Would it bother me - yes, because by not informing the parents, they are not following good practice, and by not giving me the chance to chose if ds watches it, they are undermining my parental role.

FreshStartJanuary · 10/01/2017 13:57

Newsuitcase you have a wise child.

Floggingmolly · 10/01/2017 13:58

Why won't you disclose the name of the film, op?

steppemum · 10/01/2017 14:00

sorry, that should say that a school shoudl not ever show a film to kids who are under the age rating without permission

ailPartout · 10/01/2017 14:01

I work in a school and trust the staff enough to judge the film shown. I wouldn't be hung up on the rating of the film as I think they're frequently wrong.

If you (OP) asked if I would let a 12 year old watch a specific film then I'd give you a specific answer. As it is, with the lack of information, I can't.

tooclosetocall · 10/01/2017 14:03

At home for just my DC it depends on the movie.
At school, they should stick to the age rating as some children are more sensitive than others. So unless every parent is contacted, informed and in agreement to the type of film shown, they should stick to the rating.

Keremy YANBU, you are the best judge of what is suitable for your own DC.
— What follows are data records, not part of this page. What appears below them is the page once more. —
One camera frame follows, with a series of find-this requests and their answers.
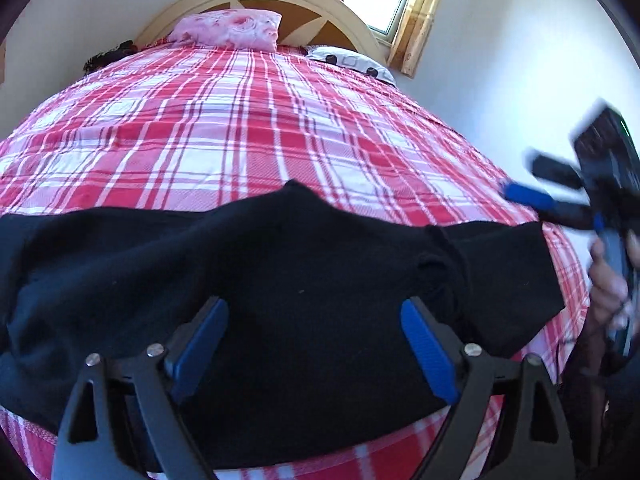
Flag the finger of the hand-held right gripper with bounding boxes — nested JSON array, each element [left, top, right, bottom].
[[501, 182, 594, 231], [522, 147, 584, 189]]

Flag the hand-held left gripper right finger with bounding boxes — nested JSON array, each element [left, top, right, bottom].
[[400, 296, 577, 480]]

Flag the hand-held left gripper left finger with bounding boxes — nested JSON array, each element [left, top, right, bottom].
[[51, 296, 230, 480]]

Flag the black pants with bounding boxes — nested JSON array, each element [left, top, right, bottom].
[[0, 180, 566, 472]]

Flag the person's right hand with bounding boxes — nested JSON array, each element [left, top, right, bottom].
[[586, 229, 640, 332]]

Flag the yellow patterned curtain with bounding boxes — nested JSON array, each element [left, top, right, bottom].
[[387, 0, 454, 79]]

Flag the person's dark clothing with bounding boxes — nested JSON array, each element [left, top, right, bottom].
[[560, 330, 640, 480]]

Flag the white patterned pillow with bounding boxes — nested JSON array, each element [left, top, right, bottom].
[[305, 45, 397, 86]]

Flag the red plaid bed sheet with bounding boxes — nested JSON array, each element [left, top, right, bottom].
[[0, 42, 592, 480]]

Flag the dark cloth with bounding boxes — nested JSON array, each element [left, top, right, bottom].
[[82, 40, 137, 74]]

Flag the pink floral pillow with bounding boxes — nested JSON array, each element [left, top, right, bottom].
[[167, 9, 283, 53]]

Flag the black cable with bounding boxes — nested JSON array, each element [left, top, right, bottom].
[[550, 305, 626, 377]]

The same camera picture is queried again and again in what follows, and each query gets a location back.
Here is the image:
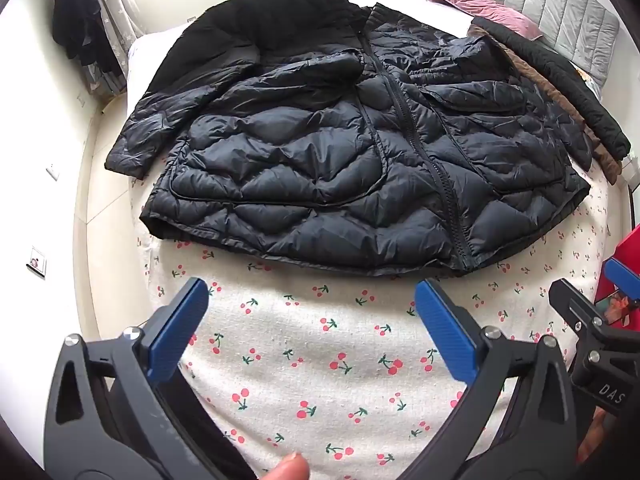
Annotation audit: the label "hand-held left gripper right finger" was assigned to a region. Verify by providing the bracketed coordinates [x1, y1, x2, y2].
[400, 277, 579, 480]

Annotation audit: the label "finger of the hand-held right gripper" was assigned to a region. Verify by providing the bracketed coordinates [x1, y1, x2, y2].
[602, 259, 640, 311]
[548, 279, 621, 348]

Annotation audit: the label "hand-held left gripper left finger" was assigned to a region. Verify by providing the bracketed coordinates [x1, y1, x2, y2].
[42, 276, 257, 480]

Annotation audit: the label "black quilted puffer jacket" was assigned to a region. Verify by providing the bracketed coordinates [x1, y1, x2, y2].
[104, 0, 593, 277]

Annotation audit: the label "dark hanging clothes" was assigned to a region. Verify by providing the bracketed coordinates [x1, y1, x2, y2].
[51, 0, 124, 74]

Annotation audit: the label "red plastic stool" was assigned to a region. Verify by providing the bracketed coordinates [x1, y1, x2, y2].
[594, 224, 640, 332]

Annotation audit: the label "cherry print bed sheet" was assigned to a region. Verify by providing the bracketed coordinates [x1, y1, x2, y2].
[127, 155, 627, 480]

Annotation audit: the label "brown folded garment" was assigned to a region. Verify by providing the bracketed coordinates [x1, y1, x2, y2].
[467, 27, 623, 184]

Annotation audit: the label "grey padded headboard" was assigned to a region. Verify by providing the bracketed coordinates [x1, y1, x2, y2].
[447, 0, 622, 92]

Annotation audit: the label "pink velvet pillow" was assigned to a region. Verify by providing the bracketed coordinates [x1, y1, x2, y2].
[419, 0, 544, 42]

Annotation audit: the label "white star print curtain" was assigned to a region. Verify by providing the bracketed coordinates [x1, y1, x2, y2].
[80, 0, 147, 97]

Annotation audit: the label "white wall switch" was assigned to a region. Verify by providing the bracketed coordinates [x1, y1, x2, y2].
[25, 246, 50, 279]

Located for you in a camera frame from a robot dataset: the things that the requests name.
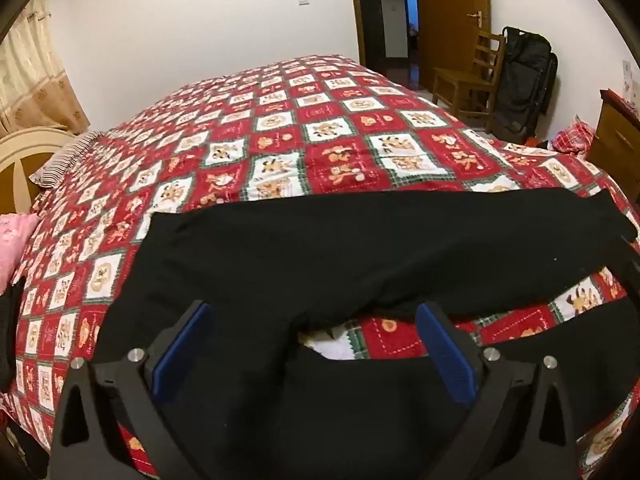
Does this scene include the striped pillow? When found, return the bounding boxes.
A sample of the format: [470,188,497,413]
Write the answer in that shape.
[29,131,107,189]

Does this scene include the wooden chair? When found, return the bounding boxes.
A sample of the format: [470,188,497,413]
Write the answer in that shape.
[431,30,507,120]

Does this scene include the cream wooden headboard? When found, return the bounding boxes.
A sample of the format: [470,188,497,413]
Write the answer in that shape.
[0,127,76,217]

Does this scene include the black pants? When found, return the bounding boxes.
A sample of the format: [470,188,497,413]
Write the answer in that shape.
[92,187,640,480]

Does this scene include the beige patterned curtain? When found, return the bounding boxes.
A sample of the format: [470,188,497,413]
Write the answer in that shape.
[0,0,91,137]

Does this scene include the black bag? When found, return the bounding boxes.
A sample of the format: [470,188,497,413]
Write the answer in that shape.
[489,26,559,142]

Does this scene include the red printed blanket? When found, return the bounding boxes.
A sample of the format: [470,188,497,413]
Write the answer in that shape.
[2,54,640,480]

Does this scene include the brown door frame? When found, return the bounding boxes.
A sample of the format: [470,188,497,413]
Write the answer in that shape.
[346,0,382,68]

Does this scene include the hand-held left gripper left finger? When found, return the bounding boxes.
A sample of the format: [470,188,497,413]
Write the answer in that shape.
[47,300,213,480]

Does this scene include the red plaid cloth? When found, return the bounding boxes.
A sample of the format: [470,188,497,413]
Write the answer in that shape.
[549,116,597,157]

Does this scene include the pink cloth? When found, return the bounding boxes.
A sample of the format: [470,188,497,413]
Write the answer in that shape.
[0,213,40,288]

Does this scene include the dark cloth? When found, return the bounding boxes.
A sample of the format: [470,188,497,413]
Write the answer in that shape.
[0,280,24,392]

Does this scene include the wooden cabinet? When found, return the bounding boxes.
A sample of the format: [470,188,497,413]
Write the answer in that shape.
[584,89,640,187]

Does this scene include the brown wooden door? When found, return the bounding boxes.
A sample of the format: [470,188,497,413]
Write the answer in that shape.
[413,0,493,101]

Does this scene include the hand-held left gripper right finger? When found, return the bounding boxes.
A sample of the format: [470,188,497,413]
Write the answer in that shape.
[415,300,590,480]

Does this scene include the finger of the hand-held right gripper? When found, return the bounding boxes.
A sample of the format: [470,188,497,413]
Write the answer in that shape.
[611,232,640,307]

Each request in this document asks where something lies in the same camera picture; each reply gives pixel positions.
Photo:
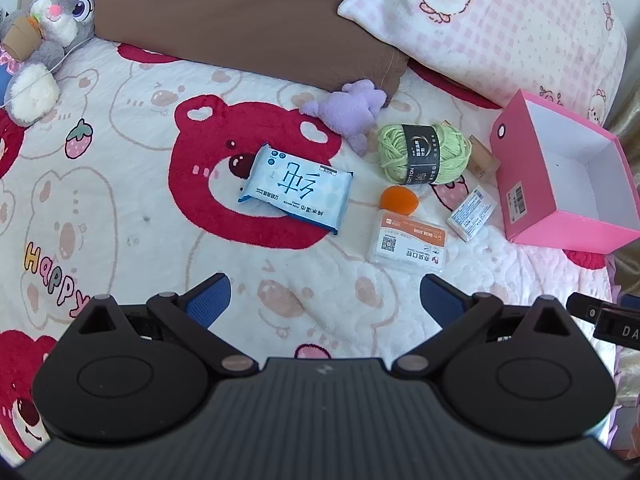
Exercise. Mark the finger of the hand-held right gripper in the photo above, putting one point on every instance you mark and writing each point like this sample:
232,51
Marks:
582,306

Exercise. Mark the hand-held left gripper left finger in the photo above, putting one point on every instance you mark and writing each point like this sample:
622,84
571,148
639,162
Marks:
210,297

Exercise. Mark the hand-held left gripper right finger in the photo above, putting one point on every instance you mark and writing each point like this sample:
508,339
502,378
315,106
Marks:
440,297

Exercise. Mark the white orange label packet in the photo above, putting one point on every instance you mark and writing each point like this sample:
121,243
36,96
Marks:
405,245

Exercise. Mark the small white carton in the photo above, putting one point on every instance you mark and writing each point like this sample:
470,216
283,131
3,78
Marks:
470,212

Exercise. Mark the orange makeup sponge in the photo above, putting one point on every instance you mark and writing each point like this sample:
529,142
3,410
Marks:
397,200

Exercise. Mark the pink cardboard box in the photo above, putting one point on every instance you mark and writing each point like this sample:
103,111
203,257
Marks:
530,185

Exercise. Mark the blue wet wipes pack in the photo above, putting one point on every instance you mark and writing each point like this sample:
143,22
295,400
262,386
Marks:
295,185

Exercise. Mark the foundation bottle with gold cap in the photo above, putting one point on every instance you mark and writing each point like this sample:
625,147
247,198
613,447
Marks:
482,162

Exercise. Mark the green yarn ball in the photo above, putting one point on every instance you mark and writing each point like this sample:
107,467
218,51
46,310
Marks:
395,155

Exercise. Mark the purple plush toy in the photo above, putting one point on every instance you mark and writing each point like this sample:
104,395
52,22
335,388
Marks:
350,110

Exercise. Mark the printed bear blanket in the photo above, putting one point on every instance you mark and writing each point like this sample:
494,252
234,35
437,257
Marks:
125,160

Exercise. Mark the pink checked pillow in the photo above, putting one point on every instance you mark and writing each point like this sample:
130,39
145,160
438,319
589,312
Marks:
500,25

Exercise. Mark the brown pillow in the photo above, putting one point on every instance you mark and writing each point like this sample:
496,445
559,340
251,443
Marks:
240,20

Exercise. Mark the grey bunny plush toy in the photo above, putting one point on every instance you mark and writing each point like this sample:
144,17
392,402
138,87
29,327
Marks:
60,5

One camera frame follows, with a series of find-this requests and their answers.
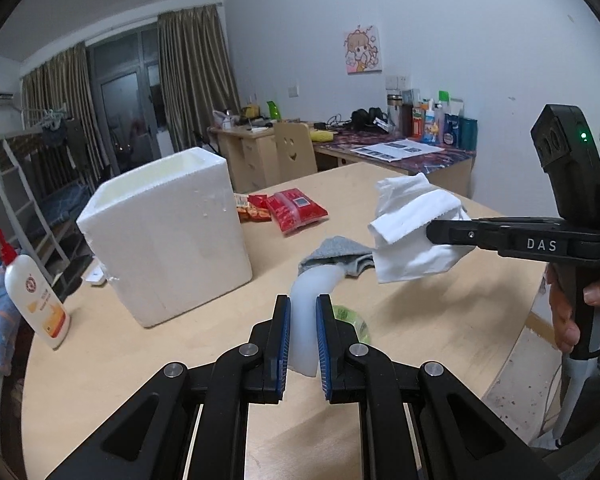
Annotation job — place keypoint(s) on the cartoon wall poster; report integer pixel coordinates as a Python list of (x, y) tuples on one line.
[(362, 50)]

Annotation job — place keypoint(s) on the black headphones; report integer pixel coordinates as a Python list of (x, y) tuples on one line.
[(367, 120)]

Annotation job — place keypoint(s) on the white foam box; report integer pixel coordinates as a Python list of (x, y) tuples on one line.
[(170, 250)]

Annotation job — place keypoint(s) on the small colourful snack packet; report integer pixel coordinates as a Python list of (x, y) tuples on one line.
[(241, 207)]

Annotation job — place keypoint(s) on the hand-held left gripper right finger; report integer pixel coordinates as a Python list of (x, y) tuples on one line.
[(324, 350)]

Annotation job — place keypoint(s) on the white wall switch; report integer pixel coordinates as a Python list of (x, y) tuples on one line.
[(293, 91)]

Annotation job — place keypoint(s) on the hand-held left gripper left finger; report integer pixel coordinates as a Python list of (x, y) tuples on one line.
[(280, 350)]

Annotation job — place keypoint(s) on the red snack packet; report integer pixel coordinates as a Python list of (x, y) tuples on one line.
[(260, 210)]

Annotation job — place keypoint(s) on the glass balcony door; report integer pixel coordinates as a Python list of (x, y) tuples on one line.
[(125, 100)]

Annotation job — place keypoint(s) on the plain wooden desk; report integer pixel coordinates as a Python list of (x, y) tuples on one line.
[(450, 180)]

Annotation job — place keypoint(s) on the wooden chair smiley cutout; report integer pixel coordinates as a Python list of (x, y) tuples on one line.
[(292, 150)]

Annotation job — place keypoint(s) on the dark patterned garment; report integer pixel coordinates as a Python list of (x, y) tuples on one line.
[(54, 132)]

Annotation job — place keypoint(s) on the person's right hand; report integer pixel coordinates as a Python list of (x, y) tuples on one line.
[(562, 325)]

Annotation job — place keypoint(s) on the large red plastic packet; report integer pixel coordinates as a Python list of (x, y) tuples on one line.
[(295, 207)]

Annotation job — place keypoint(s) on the white lotion bottle red pump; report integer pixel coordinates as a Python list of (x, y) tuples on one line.
[(35, 305)]

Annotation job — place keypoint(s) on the grey sock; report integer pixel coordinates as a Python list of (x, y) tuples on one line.
[(330, 252)]

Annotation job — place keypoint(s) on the white air conditioner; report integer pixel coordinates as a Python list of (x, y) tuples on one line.
[(2, 97)]

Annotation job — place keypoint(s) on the green plastic packet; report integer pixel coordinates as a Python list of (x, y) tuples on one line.
[(352, 322)]

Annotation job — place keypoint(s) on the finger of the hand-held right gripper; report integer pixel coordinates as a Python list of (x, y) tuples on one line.
[(460, 234)]

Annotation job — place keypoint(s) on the olive shirt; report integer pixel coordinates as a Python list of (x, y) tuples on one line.
[(76, 145)]

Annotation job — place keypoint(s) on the yellow box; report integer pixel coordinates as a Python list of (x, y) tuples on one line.
[(251, 111)]

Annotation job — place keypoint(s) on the printed paper sheet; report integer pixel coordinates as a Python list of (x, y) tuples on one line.
[(400, 150)]

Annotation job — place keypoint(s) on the white curved tube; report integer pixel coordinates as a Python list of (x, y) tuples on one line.
[(305, 320)]

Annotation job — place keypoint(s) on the patterned desk mat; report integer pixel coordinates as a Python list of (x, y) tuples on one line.
[(430, 157)]

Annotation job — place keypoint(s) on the blue checked blanket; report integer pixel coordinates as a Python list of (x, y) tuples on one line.
[(62, 205)]

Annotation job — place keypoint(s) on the brown curtain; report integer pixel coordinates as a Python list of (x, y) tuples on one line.
[(55, 85), (195, 70)]

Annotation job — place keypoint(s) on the small white object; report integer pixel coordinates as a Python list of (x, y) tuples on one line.
[(96, 274)]

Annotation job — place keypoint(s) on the white cloth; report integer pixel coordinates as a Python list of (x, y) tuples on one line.
[(410, 255)]

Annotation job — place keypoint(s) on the row of toiletry bottles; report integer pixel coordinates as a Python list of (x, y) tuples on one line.
[(450, 130)]

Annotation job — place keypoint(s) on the blue plaid quilt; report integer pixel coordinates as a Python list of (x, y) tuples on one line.
[(0, 320)]

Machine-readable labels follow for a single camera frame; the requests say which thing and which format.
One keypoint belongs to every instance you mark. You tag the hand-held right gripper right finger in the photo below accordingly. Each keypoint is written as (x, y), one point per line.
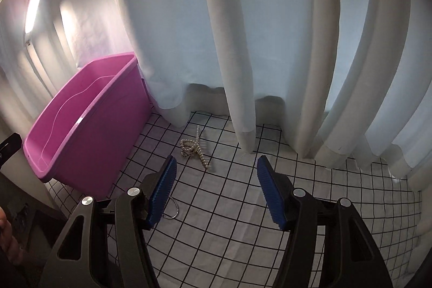
(270, 193)

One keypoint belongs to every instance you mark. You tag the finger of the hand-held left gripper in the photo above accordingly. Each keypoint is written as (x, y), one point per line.
(10, 149)

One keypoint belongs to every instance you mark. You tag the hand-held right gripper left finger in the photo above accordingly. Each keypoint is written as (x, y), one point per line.
(163, 186)

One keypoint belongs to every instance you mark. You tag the pink plastic bin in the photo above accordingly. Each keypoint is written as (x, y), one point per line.
(101, 146)

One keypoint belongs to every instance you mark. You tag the person's left hand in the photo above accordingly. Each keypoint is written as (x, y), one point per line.
(10, 240)

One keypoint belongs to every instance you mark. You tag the silver metal bangle rings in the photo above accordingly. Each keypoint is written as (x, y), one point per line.
(176, 208)

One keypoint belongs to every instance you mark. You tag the white black-checked tablecloth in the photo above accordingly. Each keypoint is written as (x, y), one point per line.
(236, 207)

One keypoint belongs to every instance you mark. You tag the bright light panel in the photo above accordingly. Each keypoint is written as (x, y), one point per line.
(33, 9)

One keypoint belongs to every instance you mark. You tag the white curtain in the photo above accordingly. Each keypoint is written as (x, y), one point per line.
(253, 38)

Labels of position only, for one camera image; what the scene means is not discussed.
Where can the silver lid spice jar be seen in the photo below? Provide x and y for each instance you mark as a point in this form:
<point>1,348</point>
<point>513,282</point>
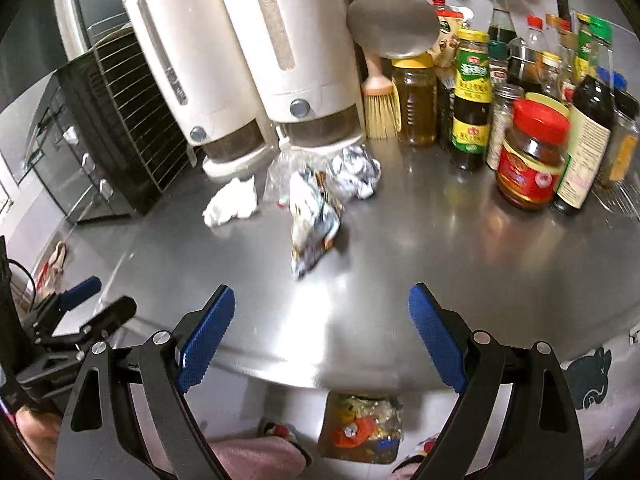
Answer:
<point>502,110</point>

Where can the white tissue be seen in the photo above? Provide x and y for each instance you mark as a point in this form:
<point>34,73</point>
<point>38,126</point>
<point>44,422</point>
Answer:
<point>230,202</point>

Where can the white grain dispenser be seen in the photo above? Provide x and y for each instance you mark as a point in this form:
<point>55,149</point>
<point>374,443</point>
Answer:
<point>310,35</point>

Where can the seasoning packet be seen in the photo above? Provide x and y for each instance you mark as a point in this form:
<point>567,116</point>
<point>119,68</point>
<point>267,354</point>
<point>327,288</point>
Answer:
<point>447,35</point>

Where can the clear bottle with red cap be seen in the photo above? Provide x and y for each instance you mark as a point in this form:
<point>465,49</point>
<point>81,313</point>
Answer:
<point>535,35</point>

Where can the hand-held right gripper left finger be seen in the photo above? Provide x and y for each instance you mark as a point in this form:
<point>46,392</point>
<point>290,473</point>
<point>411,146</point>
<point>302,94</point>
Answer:
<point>207,340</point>

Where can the green lid spice jar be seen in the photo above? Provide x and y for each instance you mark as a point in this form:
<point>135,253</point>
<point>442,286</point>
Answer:
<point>499,65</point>

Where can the steel top oil cruet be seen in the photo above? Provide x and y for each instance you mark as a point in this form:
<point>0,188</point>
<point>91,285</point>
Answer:
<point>522,60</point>

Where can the person's pink trouser leg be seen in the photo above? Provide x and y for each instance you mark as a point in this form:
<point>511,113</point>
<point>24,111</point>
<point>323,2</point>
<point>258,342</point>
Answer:
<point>250,460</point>

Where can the black lid jar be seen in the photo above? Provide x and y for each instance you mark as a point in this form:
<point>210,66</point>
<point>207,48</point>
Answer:
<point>622,145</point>

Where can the yellow lid jar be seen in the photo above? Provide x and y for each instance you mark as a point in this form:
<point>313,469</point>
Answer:
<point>537,96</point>

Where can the tall yellow cap sauce bottle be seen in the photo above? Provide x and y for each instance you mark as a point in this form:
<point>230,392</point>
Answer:
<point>502,25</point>

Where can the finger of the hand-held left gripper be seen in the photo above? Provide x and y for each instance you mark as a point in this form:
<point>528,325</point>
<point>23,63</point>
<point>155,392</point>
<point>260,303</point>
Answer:
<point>112,315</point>
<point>80,288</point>

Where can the green label sauce bottle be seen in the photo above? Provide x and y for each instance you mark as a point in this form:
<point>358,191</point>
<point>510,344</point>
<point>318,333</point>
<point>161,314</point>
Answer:
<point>470,110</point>

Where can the blue lid jar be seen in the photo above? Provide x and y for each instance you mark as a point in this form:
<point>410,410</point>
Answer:
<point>620,82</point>

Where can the orange cap bottle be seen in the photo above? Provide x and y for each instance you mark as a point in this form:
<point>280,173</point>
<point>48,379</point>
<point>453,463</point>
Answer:
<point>557,25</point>

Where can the grey trash bin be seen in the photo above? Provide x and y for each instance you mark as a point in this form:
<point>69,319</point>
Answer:
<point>327,410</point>

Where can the beige red cloth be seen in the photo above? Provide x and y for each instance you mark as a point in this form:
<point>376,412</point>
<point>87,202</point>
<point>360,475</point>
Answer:
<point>56,260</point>

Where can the yellow bristle brush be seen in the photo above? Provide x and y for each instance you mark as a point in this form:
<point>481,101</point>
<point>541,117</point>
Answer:
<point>380,115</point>

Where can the amber oil jar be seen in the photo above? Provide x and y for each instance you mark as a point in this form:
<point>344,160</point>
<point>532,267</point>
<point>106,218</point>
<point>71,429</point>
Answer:
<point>415,105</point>

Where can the red lid sauce jar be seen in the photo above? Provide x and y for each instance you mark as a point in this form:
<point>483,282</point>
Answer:
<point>530,170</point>

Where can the cat print cloth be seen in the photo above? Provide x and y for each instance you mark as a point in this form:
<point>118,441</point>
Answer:
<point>590,380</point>

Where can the person's left hand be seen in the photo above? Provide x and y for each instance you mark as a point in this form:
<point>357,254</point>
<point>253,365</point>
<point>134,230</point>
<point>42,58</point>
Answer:
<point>37,440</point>

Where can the red white slipper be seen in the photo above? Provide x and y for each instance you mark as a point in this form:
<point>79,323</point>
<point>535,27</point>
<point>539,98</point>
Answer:
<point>280,432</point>
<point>422,447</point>

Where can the white dispenser with wooden lid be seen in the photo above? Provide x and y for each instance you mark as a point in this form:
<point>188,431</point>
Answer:
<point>200,60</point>

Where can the clear plastic bag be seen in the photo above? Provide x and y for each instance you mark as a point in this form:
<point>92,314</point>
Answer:
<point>285,170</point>

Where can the silver brown snack packet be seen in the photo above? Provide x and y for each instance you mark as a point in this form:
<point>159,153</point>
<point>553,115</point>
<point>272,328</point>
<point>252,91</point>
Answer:
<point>312,230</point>

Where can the large dark soy sauce bottle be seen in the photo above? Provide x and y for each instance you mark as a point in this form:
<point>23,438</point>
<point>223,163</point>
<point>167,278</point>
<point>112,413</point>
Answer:
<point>585,135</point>

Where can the black toaster oven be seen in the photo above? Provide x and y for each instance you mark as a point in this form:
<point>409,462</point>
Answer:
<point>75,105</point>

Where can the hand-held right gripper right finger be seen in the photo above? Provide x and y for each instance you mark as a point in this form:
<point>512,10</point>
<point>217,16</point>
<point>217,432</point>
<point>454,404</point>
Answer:
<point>437,340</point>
ailPartout · 10/01/2017 14:04

"That way the school is covered."

What do you mean by "covered" SteppMum?

"undermining my parental role"

I assume there was an educational benefit and therefore it has nothing to do with parental roles.

trulybadlydeeply · 10/01/2017 14:04

What was the reason for the film screening? Was it purely a fun event, or was it for educational purposes? It's really difficult to comment without knowing more, and without knowing which film. Ratings can be so varied, for example DS3 (7) has seen lots of 12A, but there are some PG which I consider unsuitable. Also, each child is different.

What did your DC say about the film - did he/she find it scary/shocking or anything?